Description of the task: Everything in the listing must be repeated word for word.

Provided data:
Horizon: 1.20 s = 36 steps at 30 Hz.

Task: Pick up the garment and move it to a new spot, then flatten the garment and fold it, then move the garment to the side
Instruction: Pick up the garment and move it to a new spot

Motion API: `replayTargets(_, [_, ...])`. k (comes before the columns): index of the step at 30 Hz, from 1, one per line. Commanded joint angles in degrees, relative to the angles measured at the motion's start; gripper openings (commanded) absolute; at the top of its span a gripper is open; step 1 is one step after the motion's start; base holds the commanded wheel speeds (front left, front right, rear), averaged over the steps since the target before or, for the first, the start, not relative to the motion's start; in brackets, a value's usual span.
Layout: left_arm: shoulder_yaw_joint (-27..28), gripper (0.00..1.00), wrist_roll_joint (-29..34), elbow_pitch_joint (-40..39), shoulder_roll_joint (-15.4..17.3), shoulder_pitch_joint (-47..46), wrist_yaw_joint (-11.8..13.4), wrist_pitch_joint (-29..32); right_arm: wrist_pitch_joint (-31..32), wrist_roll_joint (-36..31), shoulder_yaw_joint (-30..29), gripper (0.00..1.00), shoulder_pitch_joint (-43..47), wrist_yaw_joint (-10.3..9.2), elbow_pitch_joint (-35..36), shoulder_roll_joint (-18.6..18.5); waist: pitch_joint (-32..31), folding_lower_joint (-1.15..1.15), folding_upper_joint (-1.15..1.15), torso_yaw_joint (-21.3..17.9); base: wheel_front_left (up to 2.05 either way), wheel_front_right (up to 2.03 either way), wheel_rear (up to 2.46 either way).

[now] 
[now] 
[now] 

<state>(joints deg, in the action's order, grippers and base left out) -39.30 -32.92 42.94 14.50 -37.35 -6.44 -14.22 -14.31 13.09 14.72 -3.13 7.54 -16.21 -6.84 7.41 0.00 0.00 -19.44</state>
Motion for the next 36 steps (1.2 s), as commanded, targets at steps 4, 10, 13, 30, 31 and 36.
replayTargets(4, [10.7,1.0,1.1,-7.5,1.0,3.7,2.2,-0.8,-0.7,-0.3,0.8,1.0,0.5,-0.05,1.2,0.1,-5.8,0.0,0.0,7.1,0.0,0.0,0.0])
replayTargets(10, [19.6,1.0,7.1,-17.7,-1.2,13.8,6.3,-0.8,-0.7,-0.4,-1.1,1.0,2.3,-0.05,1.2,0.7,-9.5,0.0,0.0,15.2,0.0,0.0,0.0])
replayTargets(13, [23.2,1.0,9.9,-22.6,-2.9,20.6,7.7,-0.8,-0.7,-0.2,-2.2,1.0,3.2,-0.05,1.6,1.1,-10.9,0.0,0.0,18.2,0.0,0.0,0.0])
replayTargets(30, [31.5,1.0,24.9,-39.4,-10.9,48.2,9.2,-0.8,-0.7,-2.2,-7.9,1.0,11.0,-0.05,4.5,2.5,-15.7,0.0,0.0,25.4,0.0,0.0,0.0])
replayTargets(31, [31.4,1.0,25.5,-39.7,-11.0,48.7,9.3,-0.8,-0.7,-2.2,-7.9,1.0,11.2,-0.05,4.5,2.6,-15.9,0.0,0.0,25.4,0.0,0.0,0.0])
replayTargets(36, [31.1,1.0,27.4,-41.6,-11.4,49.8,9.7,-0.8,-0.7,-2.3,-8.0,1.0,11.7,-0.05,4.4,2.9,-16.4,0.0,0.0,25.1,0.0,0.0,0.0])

Your solution:
Horizon: 1.20 s = 36 steps at 30 Hz.

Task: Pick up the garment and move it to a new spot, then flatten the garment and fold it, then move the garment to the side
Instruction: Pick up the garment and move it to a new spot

Motion API: `replayTargets(_, [_, ...])`. k (comes before the columns): index of the step at 30 Hz, from 1, one per line. Commanded joint angles in degrees, relative to the angles measured at the motion's start; gripper openings (commanded) absolute; at the top of its span a gripper is open; step 1 is one step after the motion's start; base holds the commanded wheel speeds (front left, front right, rear), averaged over the steps since the target before or, for the first, the start, not relative to the motion's start; in brackets, a value's usual span.
Layout: left_arm: shoulder_yaw_joint (-27..28), gripper (0.00..1.00), wrist_roll_joint (-29..34), elbow_pitch_joint (-40..39), shoulder_roll_joint (-15.4..17.3), shoulder_pitch_joint (-47..46), wrist_yaw_joint (-11.8..13.4), wrist_pitch_joint (-29..32); right_arm: wrist_pitch_joint (-31..32), wrist_roll_joint (-36..31), shoulder_yaw_joint (-30..29), gripper (0.00..1.00), shoulder_pitch_joint (-43..47), wrist_yaw_joint (-10.3..9.2), elbow_pitch_joint (-35..36), shoulder_roll_joint (-18.6..18.5); waist: pitch_joint (-32..31), folding_lower_joint (-1.15..1.15), folding_upper_joint (-1.15..1.15), torso_yaw_joint (-21.3..17.9); base: wheel_front_left (up to 2.05 either way), wheel_front_right (up to 2.03 either way), wheel_rear (up to 2.46 either way).

[now] 
[now] 
[now] 

<state>(joints deg, in the action's order, grippers and base left out) -39.30 -32.92 42.94 14.50 -37.35 -6.44 -14.22 -14.31 13.09 14.72 -3.13 7.54 -16.21 -6.84 7.41 0.00 0.00 -19.44</state>
Motion for the next 36 steps (1.2 s), as commanded, targets at steps 4, 10, 13, 30, 31 and 36.
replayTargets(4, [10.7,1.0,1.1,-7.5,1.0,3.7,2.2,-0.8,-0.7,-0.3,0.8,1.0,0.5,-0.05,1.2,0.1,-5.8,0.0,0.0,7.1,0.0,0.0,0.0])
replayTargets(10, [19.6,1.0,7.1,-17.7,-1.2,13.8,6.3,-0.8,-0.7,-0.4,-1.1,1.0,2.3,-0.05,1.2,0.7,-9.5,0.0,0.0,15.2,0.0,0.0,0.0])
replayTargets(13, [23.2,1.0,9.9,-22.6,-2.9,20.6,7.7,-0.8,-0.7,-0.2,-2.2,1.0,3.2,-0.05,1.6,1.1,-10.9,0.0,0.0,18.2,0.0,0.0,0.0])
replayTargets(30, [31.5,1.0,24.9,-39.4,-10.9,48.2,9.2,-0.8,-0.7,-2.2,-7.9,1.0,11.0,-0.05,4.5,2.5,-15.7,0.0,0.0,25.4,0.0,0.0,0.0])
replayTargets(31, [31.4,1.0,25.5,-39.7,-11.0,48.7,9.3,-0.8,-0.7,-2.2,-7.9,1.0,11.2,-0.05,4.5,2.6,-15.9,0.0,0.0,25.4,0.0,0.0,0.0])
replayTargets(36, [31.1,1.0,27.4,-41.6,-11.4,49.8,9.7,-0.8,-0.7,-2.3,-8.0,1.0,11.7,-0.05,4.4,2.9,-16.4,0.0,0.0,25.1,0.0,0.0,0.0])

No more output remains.